Was sich mit der türkischen Intervention im Kaukasus allerdings eröffnet, ist ein äusserst komplizierter Konflikt, dessen Konsequenzen noch nicht absehbar sind und der sich auch zu einem Flächenbrand entwickeln könnte. Denn die Türkei fordert damit die Hegemonie Russlands in der für Russland strategisch wichtigen Region des Kaukasus heraus. Russland hat bislang nur verhalten reagiert. Als indirekte Antwort kann die verheerende Bombardierung eines Trainingscamps der Gruppierung Faylaq al-Sham im Westen Syriens verstanden werden, bei der vermutlich über 100 Kämpfer getötet wurden. Die Sham-Legion ist eine der Lieblingsgruppen der Türkei in Syrien, sie bildet diese aus und beliefert sie mit Waffen. Wie Russland zukünftig auf die veränderte Situation, mit islamistischen Milizen im Kampfeinsatz direkt vor seiner Haustüre und einer sich immer offensiver gebärdenden Türkei reagieren wird, ist bislang noch völlig offen. Klar ist, dass es zu einer Reaktion kommen wird. 

Waffen aus Israel und Unterstützung aus Deutschland

Aserbaidschan hat aber auch noch einen weiteren, eher überraschenden Verbündeten: Israel. Aserbaidschan importiert ungefähr 60 Prozent seiner Waffen aus Israel, lässt alte sowjetische Panzer von israelischen Rüstungsfirmen modernisieren – im Gegenzug liefert Aserbaidschan Öl an Israel, das dieses als unerlässlich für die eigene Energiesicherheit sieht.

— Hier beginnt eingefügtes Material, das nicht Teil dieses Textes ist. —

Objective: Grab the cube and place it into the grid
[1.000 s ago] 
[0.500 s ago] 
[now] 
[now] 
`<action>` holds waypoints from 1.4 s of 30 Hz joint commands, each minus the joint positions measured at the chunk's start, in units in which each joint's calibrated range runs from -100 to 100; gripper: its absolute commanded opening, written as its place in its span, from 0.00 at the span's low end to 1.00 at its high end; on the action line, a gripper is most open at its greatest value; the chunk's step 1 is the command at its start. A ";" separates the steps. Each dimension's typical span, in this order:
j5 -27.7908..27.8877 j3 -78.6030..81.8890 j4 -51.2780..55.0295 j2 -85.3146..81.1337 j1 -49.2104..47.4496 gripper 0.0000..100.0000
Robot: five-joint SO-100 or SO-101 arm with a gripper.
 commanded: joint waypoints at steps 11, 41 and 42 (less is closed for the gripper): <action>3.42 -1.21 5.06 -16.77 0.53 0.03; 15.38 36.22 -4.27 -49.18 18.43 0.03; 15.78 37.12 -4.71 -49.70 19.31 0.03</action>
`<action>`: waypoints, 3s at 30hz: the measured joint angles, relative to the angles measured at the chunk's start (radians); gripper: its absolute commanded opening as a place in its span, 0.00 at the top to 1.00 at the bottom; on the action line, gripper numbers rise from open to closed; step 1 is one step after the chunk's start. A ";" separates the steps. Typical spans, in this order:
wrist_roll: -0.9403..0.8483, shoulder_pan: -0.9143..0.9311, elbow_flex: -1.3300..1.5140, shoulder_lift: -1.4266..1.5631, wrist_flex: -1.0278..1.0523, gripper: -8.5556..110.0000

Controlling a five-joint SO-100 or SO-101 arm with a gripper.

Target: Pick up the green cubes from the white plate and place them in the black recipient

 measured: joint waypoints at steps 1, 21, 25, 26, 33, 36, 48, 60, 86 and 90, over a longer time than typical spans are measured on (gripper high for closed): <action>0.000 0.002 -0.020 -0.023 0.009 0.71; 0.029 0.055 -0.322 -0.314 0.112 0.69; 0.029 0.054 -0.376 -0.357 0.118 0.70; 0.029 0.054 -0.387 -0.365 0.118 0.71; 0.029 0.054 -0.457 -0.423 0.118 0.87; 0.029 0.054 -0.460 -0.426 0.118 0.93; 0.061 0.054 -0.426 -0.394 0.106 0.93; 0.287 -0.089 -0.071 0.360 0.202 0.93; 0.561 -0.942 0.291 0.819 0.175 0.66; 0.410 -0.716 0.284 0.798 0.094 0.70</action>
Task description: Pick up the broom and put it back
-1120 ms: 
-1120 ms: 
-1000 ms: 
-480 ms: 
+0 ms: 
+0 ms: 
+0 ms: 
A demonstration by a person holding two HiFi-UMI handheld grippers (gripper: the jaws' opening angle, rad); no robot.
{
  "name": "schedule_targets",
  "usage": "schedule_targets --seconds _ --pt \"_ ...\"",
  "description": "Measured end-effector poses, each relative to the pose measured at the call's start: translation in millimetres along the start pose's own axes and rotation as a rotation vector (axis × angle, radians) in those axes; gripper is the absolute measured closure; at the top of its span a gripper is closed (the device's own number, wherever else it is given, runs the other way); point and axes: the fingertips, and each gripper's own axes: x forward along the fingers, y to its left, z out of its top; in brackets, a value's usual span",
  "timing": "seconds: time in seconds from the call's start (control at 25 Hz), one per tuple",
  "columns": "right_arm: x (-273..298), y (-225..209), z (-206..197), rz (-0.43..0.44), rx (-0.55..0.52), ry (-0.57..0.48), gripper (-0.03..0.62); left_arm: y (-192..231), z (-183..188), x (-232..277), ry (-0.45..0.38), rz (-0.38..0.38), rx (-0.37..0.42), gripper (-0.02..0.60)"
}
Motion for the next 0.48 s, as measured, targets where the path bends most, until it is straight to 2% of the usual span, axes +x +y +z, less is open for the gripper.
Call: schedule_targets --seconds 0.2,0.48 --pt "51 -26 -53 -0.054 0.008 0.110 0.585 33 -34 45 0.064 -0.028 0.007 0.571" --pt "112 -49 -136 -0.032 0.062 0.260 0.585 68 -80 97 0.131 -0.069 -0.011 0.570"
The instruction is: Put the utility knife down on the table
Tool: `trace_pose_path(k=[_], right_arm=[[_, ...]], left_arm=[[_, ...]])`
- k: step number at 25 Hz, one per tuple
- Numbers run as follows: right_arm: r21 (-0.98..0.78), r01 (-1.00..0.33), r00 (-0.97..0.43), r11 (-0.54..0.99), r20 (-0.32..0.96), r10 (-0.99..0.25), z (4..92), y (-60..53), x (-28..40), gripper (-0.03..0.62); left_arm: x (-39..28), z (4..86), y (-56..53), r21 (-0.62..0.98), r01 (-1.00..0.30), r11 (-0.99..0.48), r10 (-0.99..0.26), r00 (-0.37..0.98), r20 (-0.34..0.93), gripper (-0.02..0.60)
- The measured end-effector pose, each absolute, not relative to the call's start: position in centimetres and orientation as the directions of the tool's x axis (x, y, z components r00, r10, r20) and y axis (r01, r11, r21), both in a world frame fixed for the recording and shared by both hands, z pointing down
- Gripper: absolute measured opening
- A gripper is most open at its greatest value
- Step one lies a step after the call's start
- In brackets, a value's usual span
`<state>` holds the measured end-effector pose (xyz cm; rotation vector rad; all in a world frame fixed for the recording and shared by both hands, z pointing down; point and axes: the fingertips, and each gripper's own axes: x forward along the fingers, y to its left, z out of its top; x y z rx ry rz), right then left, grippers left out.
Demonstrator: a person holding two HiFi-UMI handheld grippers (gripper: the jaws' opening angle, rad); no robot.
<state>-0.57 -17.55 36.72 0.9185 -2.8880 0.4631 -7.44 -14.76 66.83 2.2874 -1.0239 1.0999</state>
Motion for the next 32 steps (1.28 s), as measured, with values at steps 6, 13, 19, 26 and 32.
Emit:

Insbesondere so genannte „Suizid-Drohnen“, relativ kleine, autonom fliegende Drohnen des Typs „Harop“, die vom Unternehmen IAI hergestellt werden, sind für die armenische Armee verheerend. Suizid-Drohnen heissen die Harops, weil sie mit Sprengstoff bestückt werden können und anders als herkömmliche Drohnen diesen nicht abwerfen, sondern mitsamt dem Sprengstoff in die ausgewählten Ziele rasen und dann explodieren. Sie sind so für die gegnerische Luftabwehr kaum abzufangen.

Doch auch auf anderer Seite kann sich Aserbaidschan und die damit verbündete Türkei auf indirekte Unterstützung verlassen. Bislang hat die EU den aserbaidschanischen Angriffskrieg zwar verurteilt, wirksame Massnahmen wie Wirtschaftssanktionen gegen die Türkei wurden aber zuvorderst von Deutschland verhindert. Deutschland unter Angela Merkel setzt damit den bisherigen Kurs fort, der die wirtschaftlichen Verflechtungen mit der Türkei auf keinen Fall gefährdet soll. Erdogan hat in der sogenannten „Flüchtlingskrise“ ab 2015 zudem ein Druckmittel aufgebaut und droht seither damit, hunderttausende syrische Geflüchtete nach Westeuropa zu schicken, falls Opposition zu seiner expansionistischen Politik entstünde. Die EU beugt sich diesem Druck seit Jahren.

Stopp dem Krieg! 

Der aktuelle Krieg ist eine Katastrophe. Und zwar in erster Linie für die unzähligen jungen Soldaten, die auf beiden Seiten ihr Leben lassen für einen Konflikt, bei dessen Entstehung sie noch gar nicht auf der Welt waren. Er ist aber auch eine Katastrophe für die Bevölkerung Arzachs, die in die Flucht gezwungen, getötet und verletzt wird. Eine Lösung für den Konflikt rund um die Provinz müsste stattdessen zwangsläufig durch Verhandlungen erzielt werden und dabei müsste zwangsläufig der Wille der ansässigen Bevölkerung respektiert werden.

Schlussendlich ist Arzach aktuell ein Spielball verschiedener regionaler und globaler imperialistischer Interessen. Dass für Machtbereiche und Einflusssphären so viele Menschen sterben, ist eine Katastrophe. Erdogan gehört endlich gestoppt und mit ihm die aserbaidschanische Kriegsmaschinerie. Linke Jugendliche aus Aserbaidschan haben es zu Beginn des Krieges im September 2020 auf den Punkt gebracht: „Unser Feind ist kein Armenier, unser Feind sind die Menschen an der Macht.